> _What is being asked_:
Keep only those lines of the records that include the string "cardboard".
---------------
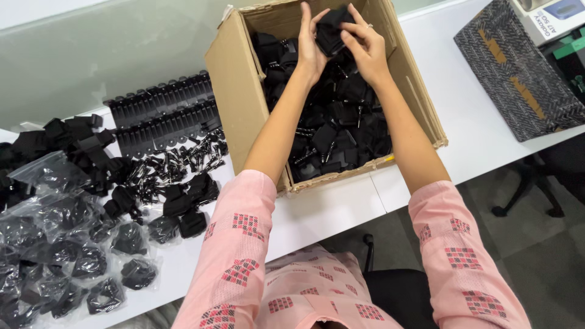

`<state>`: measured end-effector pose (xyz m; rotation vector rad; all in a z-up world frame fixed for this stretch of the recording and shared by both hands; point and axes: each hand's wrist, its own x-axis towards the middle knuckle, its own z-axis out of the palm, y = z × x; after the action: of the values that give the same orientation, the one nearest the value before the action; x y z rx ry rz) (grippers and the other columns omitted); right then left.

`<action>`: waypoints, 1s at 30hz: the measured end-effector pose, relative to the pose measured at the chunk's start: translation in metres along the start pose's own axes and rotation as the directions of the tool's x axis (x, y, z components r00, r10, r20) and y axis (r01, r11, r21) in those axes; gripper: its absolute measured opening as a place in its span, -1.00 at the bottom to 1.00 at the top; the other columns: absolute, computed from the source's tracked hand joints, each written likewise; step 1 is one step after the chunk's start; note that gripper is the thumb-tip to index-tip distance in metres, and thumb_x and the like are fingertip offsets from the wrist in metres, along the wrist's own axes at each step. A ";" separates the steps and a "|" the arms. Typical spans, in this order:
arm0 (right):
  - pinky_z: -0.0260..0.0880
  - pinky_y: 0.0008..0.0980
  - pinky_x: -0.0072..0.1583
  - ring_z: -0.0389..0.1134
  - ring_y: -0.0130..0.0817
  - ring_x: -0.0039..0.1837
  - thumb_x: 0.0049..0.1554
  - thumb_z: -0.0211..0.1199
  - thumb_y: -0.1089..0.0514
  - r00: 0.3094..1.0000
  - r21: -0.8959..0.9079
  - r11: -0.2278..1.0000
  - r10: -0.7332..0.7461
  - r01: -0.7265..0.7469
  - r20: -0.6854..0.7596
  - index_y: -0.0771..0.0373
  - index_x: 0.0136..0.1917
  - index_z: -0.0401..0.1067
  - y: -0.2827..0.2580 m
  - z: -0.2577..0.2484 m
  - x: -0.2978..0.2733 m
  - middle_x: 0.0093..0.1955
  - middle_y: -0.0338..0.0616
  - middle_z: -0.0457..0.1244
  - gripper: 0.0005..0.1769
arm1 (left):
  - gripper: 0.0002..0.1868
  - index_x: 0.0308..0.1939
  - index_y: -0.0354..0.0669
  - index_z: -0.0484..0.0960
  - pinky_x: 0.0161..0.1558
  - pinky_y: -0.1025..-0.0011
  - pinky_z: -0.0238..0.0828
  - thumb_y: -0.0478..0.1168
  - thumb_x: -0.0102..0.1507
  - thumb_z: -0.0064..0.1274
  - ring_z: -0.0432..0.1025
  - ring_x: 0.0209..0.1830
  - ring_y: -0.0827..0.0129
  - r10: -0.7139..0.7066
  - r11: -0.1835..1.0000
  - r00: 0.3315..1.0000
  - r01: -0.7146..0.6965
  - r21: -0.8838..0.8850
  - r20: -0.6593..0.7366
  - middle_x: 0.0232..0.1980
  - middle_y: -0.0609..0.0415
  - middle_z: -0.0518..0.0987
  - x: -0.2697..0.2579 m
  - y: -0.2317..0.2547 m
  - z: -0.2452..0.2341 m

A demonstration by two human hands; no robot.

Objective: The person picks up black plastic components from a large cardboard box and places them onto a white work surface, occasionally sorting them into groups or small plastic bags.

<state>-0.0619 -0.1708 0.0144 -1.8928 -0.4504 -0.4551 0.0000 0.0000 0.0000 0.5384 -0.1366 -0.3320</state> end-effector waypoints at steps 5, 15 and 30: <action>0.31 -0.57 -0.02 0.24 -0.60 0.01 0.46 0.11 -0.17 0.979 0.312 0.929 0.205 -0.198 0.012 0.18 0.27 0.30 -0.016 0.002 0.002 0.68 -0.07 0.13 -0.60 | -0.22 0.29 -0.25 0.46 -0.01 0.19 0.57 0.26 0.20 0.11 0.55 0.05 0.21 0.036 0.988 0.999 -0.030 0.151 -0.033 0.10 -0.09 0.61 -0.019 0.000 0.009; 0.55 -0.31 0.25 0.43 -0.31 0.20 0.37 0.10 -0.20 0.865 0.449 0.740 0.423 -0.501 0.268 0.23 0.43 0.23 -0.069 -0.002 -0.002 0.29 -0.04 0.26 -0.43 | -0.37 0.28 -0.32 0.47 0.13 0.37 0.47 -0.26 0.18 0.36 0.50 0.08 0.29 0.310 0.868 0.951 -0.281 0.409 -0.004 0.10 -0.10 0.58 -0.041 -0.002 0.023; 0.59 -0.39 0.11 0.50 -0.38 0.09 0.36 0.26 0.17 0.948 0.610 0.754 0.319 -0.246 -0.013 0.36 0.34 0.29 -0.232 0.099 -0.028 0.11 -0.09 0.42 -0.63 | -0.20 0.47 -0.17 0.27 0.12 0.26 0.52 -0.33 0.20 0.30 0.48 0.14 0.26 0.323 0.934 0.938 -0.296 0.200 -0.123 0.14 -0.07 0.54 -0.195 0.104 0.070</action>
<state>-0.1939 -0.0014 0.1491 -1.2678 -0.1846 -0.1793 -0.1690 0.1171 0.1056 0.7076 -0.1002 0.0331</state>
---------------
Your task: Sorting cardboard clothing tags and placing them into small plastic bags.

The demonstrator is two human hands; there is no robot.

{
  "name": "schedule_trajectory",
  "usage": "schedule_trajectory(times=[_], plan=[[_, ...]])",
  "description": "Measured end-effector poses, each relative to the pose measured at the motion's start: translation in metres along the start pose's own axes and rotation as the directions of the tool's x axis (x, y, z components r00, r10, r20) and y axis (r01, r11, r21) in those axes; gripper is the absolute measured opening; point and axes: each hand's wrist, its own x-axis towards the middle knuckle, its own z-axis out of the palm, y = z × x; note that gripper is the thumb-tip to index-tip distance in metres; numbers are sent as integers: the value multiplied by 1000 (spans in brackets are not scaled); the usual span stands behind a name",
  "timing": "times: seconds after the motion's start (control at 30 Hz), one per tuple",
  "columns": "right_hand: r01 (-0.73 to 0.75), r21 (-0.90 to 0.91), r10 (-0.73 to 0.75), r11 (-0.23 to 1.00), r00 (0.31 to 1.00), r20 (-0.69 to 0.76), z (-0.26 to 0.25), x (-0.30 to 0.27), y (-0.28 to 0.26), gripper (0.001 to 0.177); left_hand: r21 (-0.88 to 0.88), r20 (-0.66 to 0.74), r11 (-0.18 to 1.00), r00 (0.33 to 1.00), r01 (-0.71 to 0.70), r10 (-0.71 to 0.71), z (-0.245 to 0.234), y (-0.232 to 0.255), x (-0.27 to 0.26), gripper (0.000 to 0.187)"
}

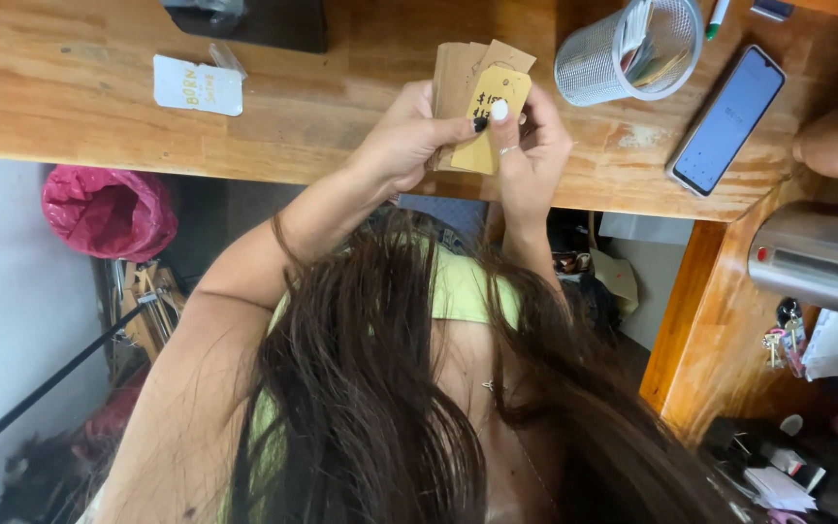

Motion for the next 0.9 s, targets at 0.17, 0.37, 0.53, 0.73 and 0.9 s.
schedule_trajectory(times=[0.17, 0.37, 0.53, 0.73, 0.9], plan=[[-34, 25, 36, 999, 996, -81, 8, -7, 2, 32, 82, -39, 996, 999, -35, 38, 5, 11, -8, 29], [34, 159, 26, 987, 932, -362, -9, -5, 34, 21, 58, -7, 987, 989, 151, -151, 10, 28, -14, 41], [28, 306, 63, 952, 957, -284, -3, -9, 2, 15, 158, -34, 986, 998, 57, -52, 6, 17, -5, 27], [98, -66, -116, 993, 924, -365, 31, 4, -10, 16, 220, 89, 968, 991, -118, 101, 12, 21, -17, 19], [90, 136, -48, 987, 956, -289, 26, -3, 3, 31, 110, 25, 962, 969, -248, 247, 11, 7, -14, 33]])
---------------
> _Solution_:
Objective: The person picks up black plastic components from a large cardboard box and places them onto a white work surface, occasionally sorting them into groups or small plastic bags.
Your task: Sorting cardboard clothing tags and placing them into small plastic bags.

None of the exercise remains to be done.